A potentially limiting factor is the breeding system of the Nightcap Oak. Self-incompatibility requiring obligate cross-pollination between plants is common in other members of the Proteaceae including some species of Persoonia, Telopea and Banksia and this could present special problems for a reduced population of trees like the Nightcap Oak (NSW DEC 2004g).
If the Nightcap Oak is pollinated by beetles, katydids and hover flies, natural rates of pollen flow between individual trees will be limited as these insects do not show the long-range foraging patterns associated with organisms such as large-bodied bees, sphinx moths, honeyeaters or flying foxes (NSW DEC 2004g).

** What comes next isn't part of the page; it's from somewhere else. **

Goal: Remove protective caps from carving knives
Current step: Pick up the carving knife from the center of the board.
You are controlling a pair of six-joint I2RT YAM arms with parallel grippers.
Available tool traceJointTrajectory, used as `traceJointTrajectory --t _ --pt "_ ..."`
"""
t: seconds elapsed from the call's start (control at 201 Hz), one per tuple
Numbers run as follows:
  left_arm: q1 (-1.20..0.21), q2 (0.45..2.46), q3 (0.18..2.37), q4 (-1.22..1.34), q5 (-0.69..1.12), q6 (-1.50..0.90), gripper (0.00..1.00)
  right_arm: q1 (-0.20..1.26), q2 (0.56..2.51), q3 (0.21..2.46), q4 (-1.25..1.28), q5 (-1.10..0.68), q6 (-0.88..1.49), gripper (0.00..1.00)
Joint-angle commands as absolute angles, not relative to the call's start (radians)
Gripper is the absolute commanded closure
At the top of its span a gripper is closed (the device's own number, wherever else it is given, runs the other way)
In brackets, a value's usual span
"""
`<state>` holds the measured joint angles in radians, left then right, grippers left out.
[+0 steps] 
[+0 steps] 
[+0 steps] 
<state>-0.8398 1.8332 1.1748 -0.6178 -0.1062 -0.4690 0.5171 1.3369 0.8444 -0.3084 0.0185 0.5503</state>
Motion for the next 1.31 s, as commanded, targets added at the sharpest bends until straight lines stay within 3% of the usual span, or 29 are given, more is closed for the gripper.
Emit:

A number of recovery actions have been identified for the Nightcap Oak, including (NSW DECC 2005ak):
- Collect seed for NSW Seedbank.
- Maintain living ex situ collections in appropriate locations.
- Ensure the fire management strategy (NSW DECC 2005al) includes operational guidelines for the species.
- Develop survey and environmental assessment guidelines.
- Develop a site access strategy which will detail conditions of access to Nightcap Oak sites and maintenance of confidentiality of locations.
- Exclude tourism from Nightcap Oak habitat, outside existing roads or tracks to reduce impact of physical damage or introduction of disease, pests or weeds to habitat or individual plants.
- Maintain 'weed-free' status of the Nightcap Oak habitat.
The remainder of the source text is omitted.